Most likely the most important contributor to the acceptance of hypnotherapy as an art and as a science was the grandfather of hypnotherapy Dr Milton Erikson. He was a psychiatrist and hypnotherapist with outstanding professional credentials. Because of his solid medical background, he had credibility within the medical profession.
There are other people worth mentioning for their contribution to the advancement of hypnotherapy as a healing art and as a science in the 20th century. They are Rosen, Abramson, Menninger, Shank, Magnet, Wolberg, LeCron, Bordeaux, Wetzenhoffer, Erwin and Simonton, who continue to do amazing things with cancer patients using mental imagery and focusing on beliefs and belief systems amongst other things.
What is Hypnotherapy?
Hypnotherapy is the application of therapy during the hypnosis, aimed to change or modify the behaviour patterns that we wish to change, such as the compulsion to smoke, drink, gamble, etc. It can be used to help in the cure of phobias such as fear of spiders/insects, fear of flying, fear of height, fear of thunder and lightning, fear of injections etc. It can help with motivation, confidence building, reducing stress and has proven to be very effective in pain control.
Hypnotherapy deals with Psychosomatic problems. These are the problems of the mind that are rooted in and controlled by the subconscious mind. We act according to what our subconscious mind tells us, even if it goes against reason and logic. In this sense, the hypnotherapy bypasses the conscious mind to allow the positive life-affirming suggestions for change, of our own choosing, to be fed to our subconscious mind directly, for us to act upon.
Hypnotherapy and hypnotic suggestions have a cumulative effect. Over time there is a build up of suggestions that are reinforced in the subconscious mind that it will act upon. This will do more rapidly than if you were feeding the suggestions to your conscious mind.
If there were problems where a causal event or events may exist in the past, initially hypnoanalysis can be used in order to find the sensitising event or events and release the emotion and motor actions associated with them. The freeing of the individual from the grasp of an outdated and obsolete (possibly never really needed at all) thought the pattern and/or conditioning occurs. Following this, the healing suggestions and Neuro-Linguistic Programming (NLP) are used to build on the individuals’ desire for change, in a direction of strengthening and supporting forward movement into a positive future.

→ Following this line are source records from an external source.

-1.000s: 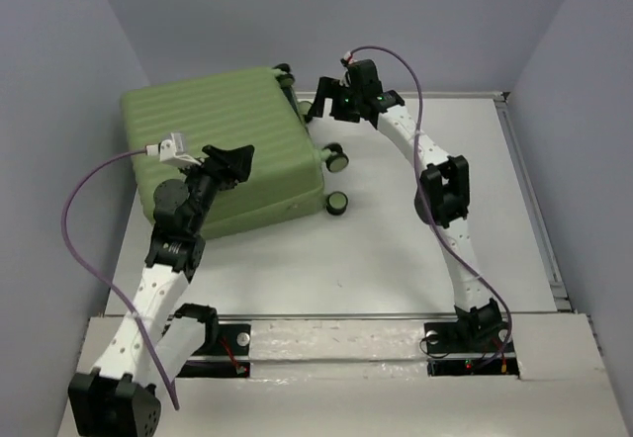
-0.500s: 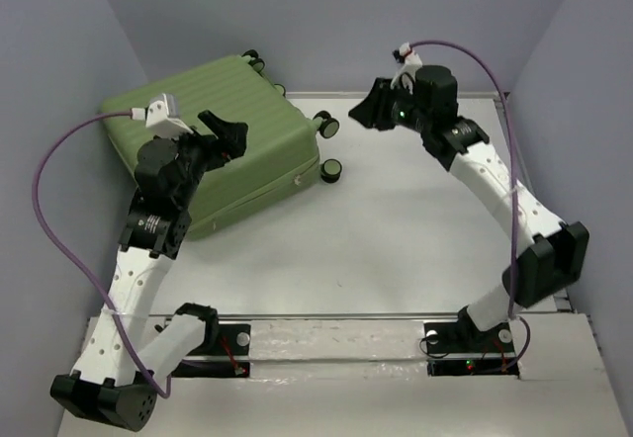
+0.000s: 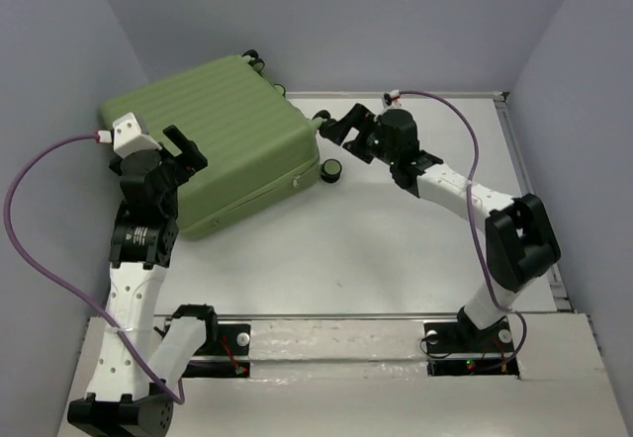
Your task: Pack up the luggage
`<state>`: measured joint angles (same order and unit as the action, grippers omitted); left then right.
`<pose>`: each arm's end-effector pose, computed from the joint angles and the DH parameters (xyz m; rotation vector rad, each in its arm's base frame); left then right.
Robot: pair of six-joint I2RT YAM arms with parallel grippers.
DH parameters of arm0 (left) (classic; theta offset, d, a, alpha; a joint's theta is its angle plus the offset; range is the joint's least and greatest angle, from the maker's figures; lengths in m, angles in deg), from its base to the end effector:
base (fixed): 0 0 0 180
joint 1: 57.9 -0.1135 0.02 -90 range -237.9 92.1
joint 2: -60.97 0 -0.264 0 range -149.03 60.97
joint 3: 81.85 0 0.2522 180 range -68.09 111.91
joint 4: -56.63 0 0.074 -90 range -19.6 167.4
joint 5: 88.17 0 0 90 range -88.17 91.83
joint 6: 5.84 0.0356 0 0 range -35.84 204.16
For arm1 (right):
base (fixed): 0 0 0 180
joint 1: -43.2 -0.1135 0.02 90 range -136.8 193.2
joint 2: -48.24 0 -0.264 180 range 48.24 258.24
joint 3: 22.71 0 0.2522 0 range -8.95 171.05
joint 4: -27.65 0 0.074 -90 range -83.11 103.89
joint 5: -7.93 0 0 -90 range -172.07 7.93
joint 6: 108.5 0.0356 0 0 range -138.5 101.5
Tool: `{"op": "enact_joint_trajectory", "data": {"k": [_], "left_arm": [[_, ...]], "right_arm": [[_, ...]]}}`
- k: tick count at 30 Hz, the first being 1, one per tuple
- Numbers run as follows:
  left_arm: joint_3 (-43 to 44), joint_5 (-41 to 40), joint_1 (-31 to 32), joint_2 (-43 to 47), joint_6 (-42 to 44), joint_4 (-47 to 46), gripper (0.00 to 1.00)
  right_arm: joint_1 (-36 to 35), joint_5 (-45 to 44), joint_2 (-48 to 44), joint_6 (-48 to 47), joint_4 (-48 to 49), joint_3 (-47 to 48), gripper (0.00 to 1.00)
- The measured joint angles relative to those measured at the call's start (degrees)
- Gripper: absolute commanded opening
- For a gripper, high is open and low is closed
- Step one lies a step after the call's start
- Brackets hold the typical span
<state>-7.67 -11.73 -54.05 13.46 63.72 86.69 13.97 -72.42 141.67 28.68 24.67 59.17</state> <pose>0.1756 -0.0035 0.4150 -0.4133 1.5767 -0.1329 0.3361 0.1949 0.2992 0.1792 1.9550 1.0676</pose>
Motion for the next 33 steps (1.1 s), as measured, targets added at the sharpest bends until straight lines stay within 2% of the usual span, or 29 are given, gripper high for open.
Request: {"op": "enact_joint_trajectory", "data": {"k": [5,10,16,17,18,19,21,23,28,33], "left_arm": [[-5.7,-4.0,-3.0,4.3,0.0,1.6,0.99],[-7.1,-4.3,-3.2,6.3,0.0,1.5,0.99],[-8.7,-4.5,-3.2,7.3,-0.3,1.4,0.99],[-8.8,-4.5,-3.2,7.4,-0.4,1.4,0.99],[-8.8,-4.5,-3.2,7.4,-0.4,1.4,0.99],[-8.8,-4.5,-3.2,7.4,-0.4,1.3,0.99],[-8.8,-4.5,-3.2,7.5,-0.4,1.3,0.99],[-8.8,-4.5,-3.2,7.7,-0.4,1.3,0.99],[-8.8,-4.5,-3.2,8.4,-0.4,1.1,0.99],[-8.8,-3.7,-3.2,8.8,-0.4,1.1,0.99]], "right_arm": [[0.0,-2.4,8.7,14.3,9.6,1.9,1.00],[0.0,-1.7,15.5,28.6,21.2,2.4,1.00],[-0.2,-2.1,23.6,37.2,28.8,6.6,0.97],[-0.2,-2.2,25.4,38.4,29.4,8.5,0.75],[-0.3,-2.3,27.4,39.4,29.9,11.0,0.63],[-0.4,-2.4,28.9,40.6,30.2,12.9,0.32],[-0.7,-2.7,29.9,41.2,30.3,14.5,0.08],[-1.0,-3.5,29.6,44.0,29.6,14.6,0.07],[-0.4,-5.2,23.6,40.6,27.9,7.8,0.07],[5.9,2.5,15.4,36.1,25.2,-1.2,0.07]]}}
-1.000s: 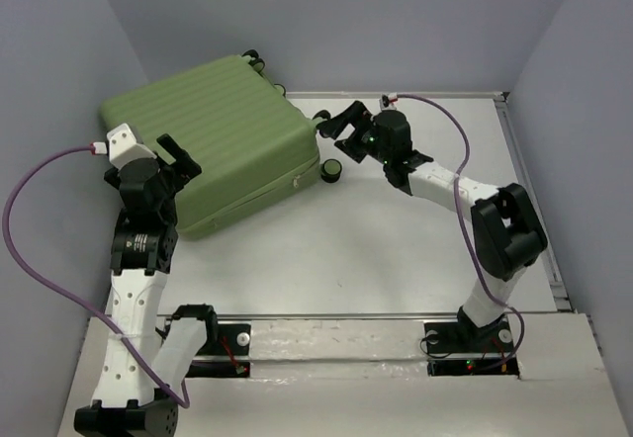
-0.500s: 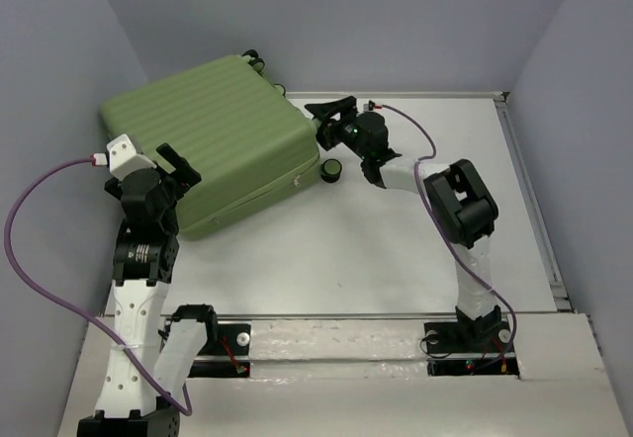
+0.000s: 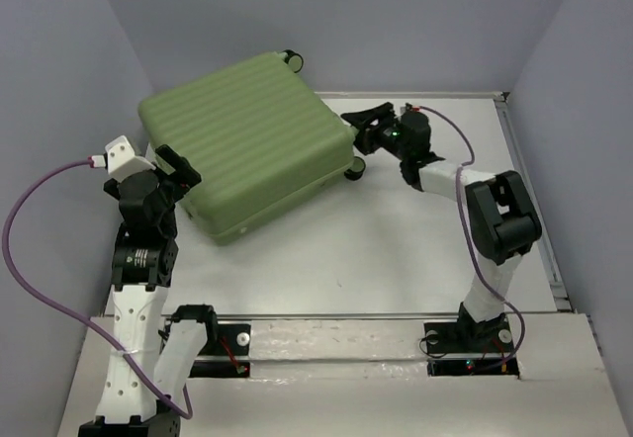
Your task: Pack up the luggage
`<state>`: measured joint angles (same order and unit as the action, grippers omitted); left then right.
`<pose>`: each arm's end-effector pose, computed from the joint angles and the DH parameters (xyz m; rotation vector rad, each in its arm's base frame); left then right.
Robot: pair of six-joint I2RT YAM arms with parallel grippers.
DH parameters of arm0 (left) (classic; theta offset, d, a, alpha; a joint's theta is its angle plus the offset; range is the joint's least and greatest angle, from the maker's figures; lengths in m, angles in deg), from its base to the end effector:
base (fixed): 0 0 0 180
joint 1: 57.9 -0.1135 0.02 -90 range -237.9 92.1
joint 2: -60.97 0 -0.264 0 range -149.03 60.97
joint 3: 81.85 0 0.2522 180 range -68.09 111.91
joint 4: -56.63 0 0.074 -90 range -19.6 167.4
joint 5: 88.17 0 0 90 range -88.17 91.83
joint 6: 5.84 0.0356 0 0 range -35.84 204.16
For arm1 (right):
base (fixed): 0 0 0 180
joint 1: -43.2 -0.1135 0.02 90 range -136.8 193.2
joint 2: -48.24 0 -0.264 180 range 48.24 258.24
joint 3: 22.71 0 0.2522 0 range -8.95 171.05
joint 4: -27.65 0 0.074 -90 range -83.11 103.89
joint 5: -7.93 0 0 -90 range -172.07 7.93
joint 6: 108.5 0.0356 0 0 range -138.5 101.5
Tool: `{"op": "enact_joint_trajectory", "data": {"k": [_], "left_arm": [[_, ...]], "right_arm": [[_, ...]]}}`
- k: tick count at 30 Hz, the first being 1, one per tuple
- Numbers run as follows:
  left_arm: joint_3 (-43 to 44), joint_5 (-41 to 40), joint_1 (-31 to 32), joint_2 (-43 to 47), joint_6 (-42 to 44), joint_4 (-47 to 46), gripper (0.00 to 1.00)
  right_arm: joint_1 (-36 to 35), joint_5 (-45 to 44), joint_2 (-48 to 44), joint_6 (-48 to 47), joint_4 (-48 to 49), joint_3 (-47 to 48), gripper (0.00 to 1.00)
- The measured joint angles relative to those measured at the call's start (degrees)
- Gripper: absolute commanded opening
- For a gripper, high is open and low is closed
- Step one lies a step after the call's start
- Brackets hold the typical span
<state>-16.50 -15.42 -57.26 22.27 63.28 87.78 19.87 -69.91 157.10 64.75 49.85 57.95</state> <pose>0.1471 0.0089 0.3832 -0.5114 1.5645 -0.0384 0.3972 0.1795 0.2328 0.8028 1.7631 1.5148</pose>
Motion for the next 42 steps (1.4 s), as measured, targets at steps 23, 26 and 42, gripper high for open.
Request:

You have to remember that hypnotherapists do not control your mind!
Hypnotherapy empowers you, in taking control of your mental resources to bring about the changes you want. You are the one that is always in control during hypnosis and hypnotherapy. The therapist cannot make you do anything against your will, or that is not within you as an individual to do. With a little work, when there are a good therapist and a good client, who wishes to make changes and are motivated to do so, success will be achieved in about 95% of cases.

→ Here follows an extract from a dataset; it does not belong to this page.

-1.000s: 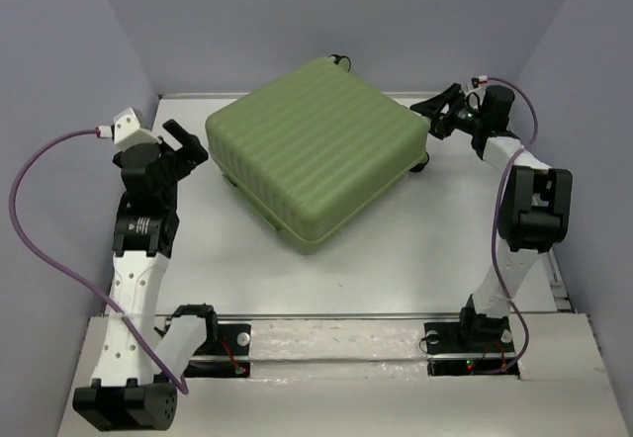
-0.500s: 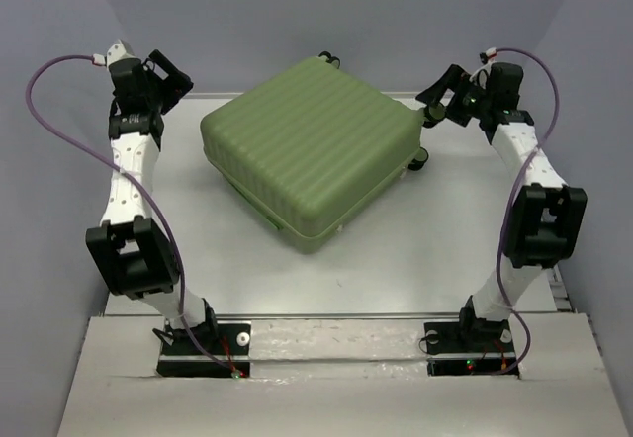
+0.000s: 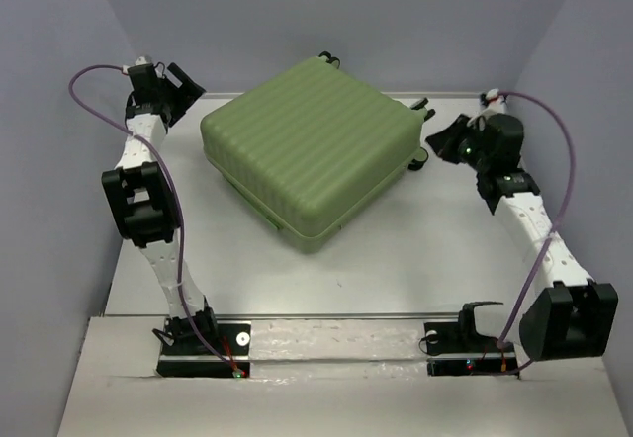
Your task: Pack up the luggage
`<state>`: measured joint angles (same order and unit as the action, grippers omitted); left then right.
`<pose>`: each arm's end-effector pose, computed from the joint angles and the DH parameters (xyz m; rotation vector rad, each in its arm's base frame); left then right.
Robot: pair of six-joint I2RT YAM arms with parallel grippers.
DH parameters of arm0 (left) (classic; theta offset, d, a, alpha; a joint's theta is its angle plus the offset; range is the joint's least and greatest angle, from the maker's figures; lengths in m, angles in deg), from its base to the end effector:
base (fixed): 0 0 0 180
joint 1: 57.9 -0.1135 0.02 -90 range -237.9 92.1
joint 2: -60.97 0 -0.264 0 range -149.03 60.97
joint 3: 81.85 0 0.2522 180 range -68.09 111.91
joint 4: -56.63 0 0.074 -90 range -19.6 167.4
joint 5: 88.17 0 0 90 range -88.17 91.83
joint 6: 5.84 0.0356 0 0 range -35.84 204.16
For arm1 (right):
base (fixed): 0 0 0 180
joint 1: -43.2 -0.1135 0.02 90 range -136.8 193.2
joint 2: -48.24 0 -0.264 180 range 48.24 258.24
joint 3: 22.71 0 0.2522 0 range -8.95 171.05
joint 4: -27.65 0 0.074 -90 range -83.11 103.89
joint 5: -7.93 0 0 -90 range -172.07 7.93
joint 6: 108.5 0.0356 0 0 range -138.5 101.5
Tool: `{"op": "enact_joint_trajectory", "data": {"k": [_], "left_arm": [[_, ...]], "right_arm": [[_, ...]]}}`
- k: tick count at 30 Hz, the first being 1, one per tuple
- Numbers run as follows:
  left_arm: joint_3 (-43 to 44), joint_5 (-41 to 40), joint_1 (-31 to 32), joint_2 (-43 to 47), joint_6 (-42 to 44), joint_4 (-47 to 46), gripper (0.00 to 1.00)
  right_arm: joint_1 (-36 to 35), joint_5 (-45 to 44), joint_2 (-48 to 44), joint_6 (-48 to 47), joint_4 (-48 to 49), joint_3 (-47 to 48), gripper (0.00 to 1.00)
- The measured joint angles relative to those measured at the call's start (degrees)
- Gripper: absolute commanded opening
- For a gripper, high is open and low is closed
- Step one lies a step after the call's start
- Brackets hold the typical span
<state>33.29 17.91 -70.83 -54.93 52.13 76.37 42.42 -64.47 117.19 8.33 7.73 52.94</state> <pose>0.4787 0.0998 0.3097 -0.5650 1.8614 -0.4925 0.2806 0.0146 0.3646 0.1927 1.8236 0.6177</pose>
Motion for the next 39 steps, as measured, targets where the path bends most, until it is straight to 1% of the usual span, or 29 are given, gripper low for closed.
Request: {"op": "enact_joint_trajectory", "data": {"k": [1,2,5,9,11,13,16,18,19,21,24,27,30,32,33,34,35,36,39], "left_arm": [[0.4,0.4,0.3,-1.1,0.1,0.1,0.99],[1.3,1.0,0.9,-2.7,0.3,0.4,0.99],[3.3,2.6,2.9,-6.2,1.1,0.7,0.99],[2.3,4.3,5.9,-7.8,1.4,0.2,0.99],[-1.2,4.7,7.4,-7.5,0.4,-3.0,0.99],[-6.2,4.5,7.6,-6.6,-1.2,-8.0,0.99],[-17.6,3.1,5.9,-2.6,-4.1,-14.5,0.99],[-26.0,1.0,4.7,1.8,-7.0,-20.2,0.99],[-29.1,0.2,4.3,4.1,-8.4,-21.0,0.99],[-38.3,-2.4,4.0,10.6,-11.6,-24.4,0.99],[-47.1,-6.0,4.0,18.4,-14.0,-26.0,0.99],[-52.7,-8.5,4.0,24.3,-14.5,-26.6,0.99],[-57.2,-10.4,4.1,29.5,-14.7,-26.2,0.99],[-57.5,-10.7,4.0,31.6,-14.5,-24.5,0.99],[-57.2,-10.5,3.8,32.3,-14.5,-23.5,0.99],[-55.6,-10.0,3.6,32.9,-14.4,-21.4,0.99],[-53.5,-9.9,3.5,33.0,-14.0,-20.2,0.99],[-50.7,-9.7,3.4,33.1,-13.3,-17.6,0.99],[-38.1,-9.2,3.6,33.3,-9.9,-12.1,0.99]], "right_arm": [[-1.3,0.0,0.2,0.0,0.5,-2.6,0.07],[-2.9,0.0,2.0,0.0,0.9,-5.7,0.07],[-5.4,0.7,8.6,0.3,0.9,-10.4,0.07],[-6.1,2.7,14.6,1.2,4.0,-11.1,0.07],[-6.3,3.7,17.5,1.4,6.0,-9.1,0.07],[-6.4,3.8,19.7,1.4,5.9,-7.3,0.07],[-6.6,4.2,25.4,1.5,5.3,-2.7,0.07],[-6.8,4.2,28.8,1.5,5.3,0.7,0.07],[-7.1,4.2,30.2,1.5,5.4,2.1,0.07],[-8.2,4.3,33.1,1.6,5.2,5.8,0.07],[-9.2,3.1,37.2,1.5,4.8,12.2,0.07],[-9.5,3.2,42.2,2.3,5.2,18.3,0.07],[-9.7,3.3,43.5,3.5,5.4,20.2,0.13],[-9.9,3.1,43.2,3.8,5.4,20.0,0.18],[-10.1,2.6,42.6,3.9,5.4,19.3,0.21],[-10.1,2.4,41.9,3.9,5.6,18.4,0.23],[-10.1,2.5,41.0,4.1,5.6,17.6,0.27],[-10.3,2.2,38.8,4.0,6.3,15.3,0.30],[-11.1,2.4,31.3,3.8,6.8,8.7,0.39]]}}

Who can be hypnotised? -Virtually everyone, if they have a good therapist and wish to cooperate with them in order to work on the problem with which they are presenting.
What does hypnosis feel like? – It feels different to some people than to others. It as a relaxed easy feeling and heightened state of awareness.

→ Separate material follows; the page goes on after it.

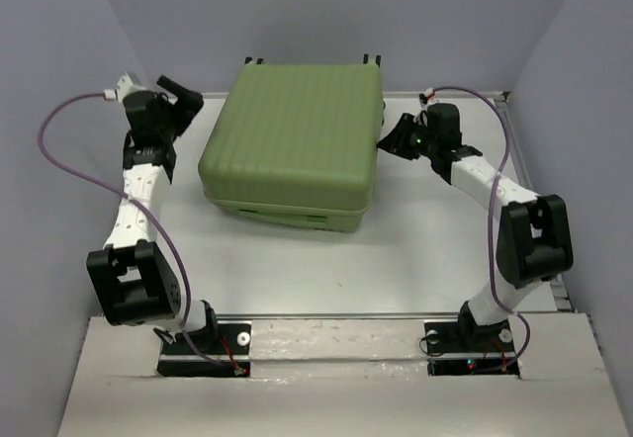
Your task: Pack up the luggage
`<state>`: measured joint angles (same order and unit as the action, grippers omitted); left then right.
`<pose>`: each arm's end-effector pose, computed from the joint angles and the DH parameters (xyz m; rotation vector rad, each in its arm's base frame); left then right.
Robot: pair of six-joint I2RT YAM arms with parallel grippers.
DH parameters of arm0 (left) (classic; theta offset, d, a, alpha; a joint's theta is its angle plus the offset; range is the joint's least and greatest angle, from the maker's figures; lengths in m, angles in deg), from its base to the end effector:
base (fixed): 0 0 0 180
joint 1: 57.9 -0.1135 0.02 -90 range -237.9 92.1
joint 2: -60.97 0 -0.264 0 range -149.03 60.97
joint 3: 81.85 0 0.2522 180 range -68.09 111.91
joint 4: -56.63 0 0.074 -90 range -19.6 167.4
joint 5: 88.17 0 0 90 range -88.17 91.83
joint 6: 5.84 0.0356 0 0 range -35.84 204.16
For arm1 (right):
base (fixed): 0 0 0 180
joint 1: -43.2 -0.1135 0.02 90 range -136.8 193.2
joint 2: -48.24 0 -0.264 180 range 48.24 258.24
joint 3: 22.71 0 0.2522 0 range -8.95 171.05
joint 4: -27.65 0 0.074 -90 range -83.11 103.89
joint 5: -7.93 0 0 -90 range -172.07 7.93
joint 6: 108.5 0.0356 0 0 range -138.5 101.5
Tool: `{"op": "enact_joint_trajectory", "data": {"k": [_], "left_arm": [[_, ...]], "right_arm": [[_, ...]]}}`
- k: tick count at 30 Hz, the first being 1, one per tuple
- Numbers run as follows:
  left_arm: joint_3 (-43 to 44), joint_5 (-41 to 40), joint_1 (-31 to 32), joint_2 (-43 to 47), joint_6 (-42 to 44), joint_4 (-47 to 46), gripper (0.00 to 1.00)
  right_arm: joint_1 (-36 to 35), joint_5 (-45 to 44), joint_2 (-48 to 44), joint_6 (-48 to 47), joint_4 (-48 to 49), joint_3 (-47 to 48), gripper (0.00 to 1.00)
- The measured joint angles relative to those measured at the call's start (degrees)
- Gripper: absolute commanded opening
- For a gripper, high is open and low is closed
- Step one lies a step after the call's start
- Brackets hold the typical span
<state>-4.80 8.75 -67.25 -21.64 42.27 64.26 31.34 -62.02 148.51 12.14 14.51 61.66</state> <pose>0.3396 0.0516 0.3259 -0.7110 1.6851 -0.5118 0.3924 0.0949 0.2520 0.1292 2.1434 0.8075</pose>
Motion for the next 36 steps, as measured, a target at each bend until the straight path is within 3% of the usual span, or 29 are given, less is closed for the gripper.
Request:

Sometimes you may be prone to drift away for a while, just like day-dreaming, and you might just as easily be concentrating on your therapist’s voice. Your good therapist will ensure you get the very best from your hypnotherapy session and can guide you in everything you need to know.
Hypnotherapy can help to address many problems including: fear of flying, fear of crowds, lack of confidence, stress issues, low self-esteem, fear of heights, panic attacks, exam nerves, driving test nerves, smoking, weight loss, nail biting, relationship, sexual tinnitus, stress anxiety and many more diagnosis.
Hypnotherapy is by all means not magic, but can do magic!